**Activity**. A faithful copy of the data is the goal; set it down exactly, without the images.

**Material shown**.
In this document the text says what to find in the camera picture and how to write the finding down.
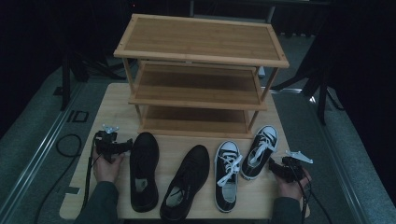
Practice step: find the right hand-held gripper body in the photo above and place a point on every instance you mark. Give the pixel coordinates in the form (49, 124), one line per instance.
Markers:
(292, 169)

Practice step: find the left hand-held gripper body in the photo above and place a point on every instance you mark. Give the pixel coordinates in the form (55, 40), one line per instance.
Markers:
(106, 146)

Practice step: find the black white lace-up sneaker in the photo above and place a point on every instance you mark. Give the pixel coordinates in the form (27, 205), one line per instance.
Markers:
(260, 155)
(227, 186)

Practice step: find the black shoe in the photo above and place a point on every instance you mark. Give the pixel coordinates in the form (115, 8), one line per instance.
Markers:
(186, 183)
(144, 168)

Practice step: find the wooden shoe rack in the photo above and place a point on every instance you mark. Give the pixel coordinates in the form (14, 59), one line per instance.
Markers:
(199, 40)

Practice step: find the person's right hand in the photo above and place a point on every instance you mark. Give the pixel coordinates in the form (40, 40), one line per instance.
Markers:
(289, 189)

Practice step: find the person's left hand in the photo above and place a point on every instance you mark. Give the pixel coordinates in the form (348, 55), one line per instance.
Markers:
(106, 171)

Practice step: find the black metal stand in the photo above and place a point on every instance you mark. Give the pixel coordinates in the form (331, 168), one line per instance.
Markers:
(322, 93)
(65, 84)

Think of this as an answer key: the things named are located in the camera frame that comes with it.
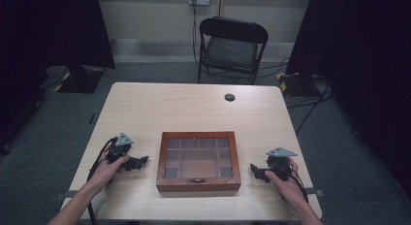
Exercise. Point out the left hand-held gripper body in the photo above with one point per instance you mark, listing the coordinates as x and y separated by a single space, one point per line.
117 149

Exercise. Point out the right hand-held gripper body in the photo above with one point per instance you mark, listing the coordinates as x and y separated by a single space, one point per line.
279 163

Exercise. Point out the person's left hand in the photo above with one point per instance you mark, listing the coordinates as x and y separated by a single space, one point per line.
108 171

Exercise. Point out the person's right hand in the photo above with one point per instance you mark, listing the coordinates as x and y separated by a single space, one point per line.
288 187

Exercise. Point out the small black floor strip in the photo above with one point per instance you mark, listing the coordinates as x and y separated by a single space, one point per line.
92 118

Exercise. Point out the wooden box with glass lid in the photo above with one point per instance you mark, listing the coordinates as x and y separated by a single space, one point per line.
198 161

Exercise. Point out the black stand base yellow stripes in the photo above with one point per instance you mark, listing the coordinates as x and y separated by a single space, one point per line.
299 84
80 79

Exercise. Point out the black folding chair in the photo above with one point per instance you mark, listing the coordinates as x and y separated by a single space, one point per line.
231 50

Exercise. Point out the dark curtain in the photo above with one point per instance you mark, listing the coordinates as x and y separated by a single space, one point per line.
48 40
365 73

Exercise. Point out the grey table edge bracket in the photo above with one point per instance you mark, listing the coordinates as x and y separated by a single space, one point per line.
66 195
315 191

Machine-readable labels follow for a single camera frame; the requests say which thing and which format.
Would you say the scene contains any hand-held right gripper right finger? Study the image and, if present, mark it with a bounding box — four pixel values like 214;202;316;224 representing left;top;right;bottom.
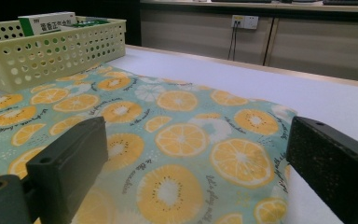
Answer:
285;116;358;224

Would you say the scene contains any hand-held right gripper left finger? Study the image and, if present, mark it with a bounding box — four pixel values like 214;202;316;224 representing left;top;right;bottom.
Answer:
25;116;109;224

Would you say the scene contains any long white green medicine box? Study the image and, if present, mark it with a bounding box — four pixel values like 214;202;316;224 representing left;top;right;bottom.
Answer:
18;11;77;37

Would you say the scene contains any pale yellow perforated basket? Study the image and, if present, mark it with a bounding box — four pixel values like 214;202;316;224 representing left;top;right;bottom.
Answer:
0;16;128;93

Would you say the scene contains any black power cable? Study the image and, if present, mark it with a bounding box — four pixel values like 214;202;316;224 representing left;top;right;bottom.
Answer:
227;21;237;61
232;23;240;62

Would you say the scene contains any white wall socket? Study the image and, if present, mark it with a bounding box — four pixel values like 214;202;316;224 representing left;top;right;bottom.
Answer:
230;14;259;31

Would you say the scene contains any orange slice print cloth bag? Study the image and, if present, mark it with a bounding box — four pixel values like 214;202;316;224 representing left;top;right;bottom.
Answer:
0;63;299;224

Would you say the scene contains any square green medicine box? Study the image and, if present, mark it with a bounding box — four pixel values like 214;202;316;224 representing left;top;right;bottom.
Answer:
71;18;110;29

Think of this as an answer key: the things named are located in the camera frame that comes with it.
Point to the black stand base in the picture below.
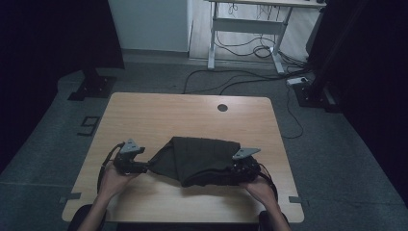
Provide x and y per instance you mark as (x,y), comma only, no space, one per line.
(93,86)
(316,94)

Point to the white power strip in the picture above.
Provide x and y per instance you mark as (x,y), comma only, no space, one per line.
(296,81)

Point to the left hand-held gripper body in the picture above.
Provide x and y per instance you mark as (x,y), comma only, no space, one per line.
(126,159)

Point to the dark pleated skirt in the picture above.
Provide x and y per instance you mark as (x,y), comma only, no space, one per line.
(198,159)

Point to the grey tape strip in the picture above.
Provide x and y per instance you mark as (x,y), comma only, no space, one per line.
(299,200)

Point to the person's left hand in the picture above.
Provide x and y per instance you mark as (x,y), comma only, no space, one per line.
(112,183)

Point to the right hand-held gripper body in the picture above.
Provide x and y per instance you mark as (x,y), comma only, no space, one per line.
(247,168)

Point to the black round table grommet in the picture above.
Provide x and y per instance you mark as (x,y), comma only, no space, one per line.
(222,107)

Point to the white metal desk frame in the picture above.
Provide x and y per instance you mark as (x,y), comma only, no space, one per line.
(247,25)

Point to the dark curtain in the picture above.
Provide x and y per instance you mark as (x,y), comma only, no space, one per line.
(48,64)
(372,80)

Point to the person's leg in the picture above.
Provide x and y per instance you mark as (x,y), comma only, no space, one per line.
(75,221)
(264,223)

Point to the person's right leg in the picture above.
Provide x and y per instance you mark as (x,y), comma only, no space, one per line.
(264,223)

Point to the person's right hand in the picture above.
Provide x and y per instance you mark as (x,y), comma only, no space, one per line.
(261,189)

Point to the person's left leg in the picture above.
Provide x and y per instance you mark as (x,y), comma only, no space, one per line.
(75,221)

**Solution to this task**.
In this document the text says what to find in the camera picture and how to write the finding down.
Practice step: find the right hand-held gripper body in the photo above and place a point on every instance you mark. Give the pixel coordinates in the form (49, 124), one line per instance.
Markers:
(292, 169)

Practice step: find the left hand-held gripper body in the photo above and place a point on every instance you mark. Give the pixel coordinates in the form (55, 40), one line per instance.
Markers:
(106, 146)

Practice step: find the black white lace-up sneaker in the photo above and place a point on every instance you mark. Give the pixel coordinates in the form (27, 205), one line per instance.
Markers:
(260, 155)
(227, 186)

Practice step: find the black shoe in the photo above and place a point on every instance you mark. Give the pixel coordinates in the form (115, 8), one line per instance.
Markers:
(186, 183)
(144, 168)

Practice step: find the wooden shoe rack in the photo above and place a point on every instance you mark. Give the pixel coordinates in the form (14, 59), one line per instance.
Markers:
(199, 40)

Practice step: find the person's right hand in the photo above and place a point on every instance you mark. Give the pixel coordinates in the form (40, 40), one line per instance.
Markers:
(289, 189)

Practice step: find the person's left hand in the photo above and place a point on every instance you mark. Give the pixel coordinates in the form (348, 55), one line per instance.
Markers:
(106, 171)

Practice step: find the black metal stand in the photo above and place a point on every instance you mark. Give the pixel coordinates in the form (331, 168), one line per instance.
Markers:
(322, 93)
(65, 84)

Think of this as an answer key: the things named are located in the camera frame that comes with it.
Exercise. Point out the left hand-held gripper body in the photo above with one point per instance you mark, listing the coordinates as x and y separated by a single space, one point per line.
117 149

Exercise. Point out the right hand-held gripper body in the photo above with one point per instance you mark, listing the coordinates as x and y separated by a single space, one point per line.
279 163

Exercise. Point out the person's left hand in the photo above with one point per instance you mark, listing the coordinates as x and y separated by a single space, one point per line.
108 171

Exercise. Point out the person's right hand in the photo above with one point per instance you mark, listing the coordinates as x and y separated by a single space, one point per line.
288 187

Exercise. Point out the small black floor strip in the photo above with one point per instance you mark, listing the coordinates as x and y separated by a single space, one point per line.
92 118

Exercise. Point out the wooden box with glass lid in the photo above with one point per instance you mark, listing the coordinates as x and y separated by a single space, one point per line.
198 161

Exercise. Point out the black stand base yellow stripes in the photo above with one point per instance you mark, listing the coordinates as x and y separated by a single space, one point per line.
299 84
80 79

Exercise. Point out the black folding chair in the photo above with one point per instance you mark, listing the coordinates as x and y separated by a single space, one point per line.
231 50

Exercise. Point out the dark curtain in the photo above with one point per instance you mark, listing the coordinates as x and y separated by a single space, one point per line.
48 40
365 73

Exercise. Point out the grey table edge bracket in the photo above with one point per instance you mark, listing the coordinates as x and y separated by a single space, one point per line.
66 195
315 191

Machine-readable labels follow for a single camera frame; the requests say which thing and which format.
Would you say the scene contains any hand-held right gripper right finger? Study the image and, if present, mark it with a bounding box — four pixel values like 214;202;316;224 representing left;top;right;bottom.
Answer:
285;116;358;224

Would you say the scene contains any hand-held right gripper left finger? Study the image and, if present, mark it with a bounding box — four pixel values like 214;202;316;224 representing left;top;right;bottom.
Answer:
25;116;109;224

Would you say the scene contains any long white green medicine box? Study the image and, if present, mark it with a bounding box — four pixel values like 214;202;316;224 representing left;top;right;bottom.
Answer:
18;11;77;37

Would you say the scene contains any pale yellow perforated basket? Study the image and, if present, mark it with a bounding box — four pixel values like 214;202;316;224 representing left;top;right;bottom.
Answer:
0;16;128;93

Would you say the scene contains any black power cable? Study the image and, if present, mark it with a bounding box — four pixel values like 214;202;316;224 representing left;top;right;bottom.
Answer:
227;21;237;61
232;23;240;62

Would you say the scene contains any white wall socket? Study the image and, if present, mark it with a bounding box — four pixel values like 214;202;316;224 representing left;top;right;bottom.
Answer:
230;14;259;31

Would you say the scene contains any orange slice print cloth bag? Study the image and, if present, mark it with a bounding box — four pixel values like 214;202;316;224 representing left;top;right;bottom.
Answer:
0;63;299;224

Would you say the scene contains any square green medicine box? Study the image and, if present, mark it with a bounding box — four pixel values like 214;202;316;224 representing left;top;right;bottom.
Answer:
71;18;110;29

Think of this as an answer key: the things named are located in the camera frame that comes with it.
Point to the black stand base in the picture below.
Provide x and y per instance you mark as (x,y), comma only, no space, one per line.
(93,86)
(316,94)

Point to the white power strip in the picture above.
Provide x and y per instance you mark as (x,y), comma only, no space, one per line.
(296,81)

Point to the left hand-held gripper body in the picture above.
Provide x and y per instance you mark as (x,y), comma only, no space, one per line.
(126,159)

Point to the dark pleated skirt in the picture above.
Provide x and y per instance you mark as (x,y), comma only, no space, one per line.
(198,159)

Point to the grey tape strip in the picture above.
Provide x and y per instance you mark as (x,y), comma only, no space, one per line.
(299,200)

Point to the person's left hand in the picture above.
Provide x and y per instance you mark as (x,y), comma only, no space, one per line.
(112,183)

Point to the right hand-held gripper body in the picture above.
Provide x and y per instance you mark as (x,y), comma only, no space, one per line.
(247,168)

Point to the black round table grommet in the picture above.
Provide x and y per instance you mark as (x,y), comma only, no space, one per line.
(222,107)

Point to the white metal desk frame in the picture above.
Provide x and y per instance you mark as (x,y), comma only, no space, one per line.
(247,25)

Point to the dark curtain in the picture above.
Provide x and y per instance you mark as (x,y), comma only, no space, one per line.
(48,64)
(372,80)

Point to the person's leg in the picture above.
Provide x and y per instance you mark as (x,y), comma only, no space, one per line.
(75,221)
(264,223)

Point to the person's right leg in the picture above.
Provide x and y per instance you mark as (x,y), comma only, no space, one per line.
(264,223)

Point to the person's right hand in the picture above.
Provide x and y per instance you mark as (x,y), comma only, no space, one per line.
(261,189)

Point to the person's left leg in the picture above.
Provide x and y per instance you mark as (x,y), comma only, no space, one per line.
(75,221)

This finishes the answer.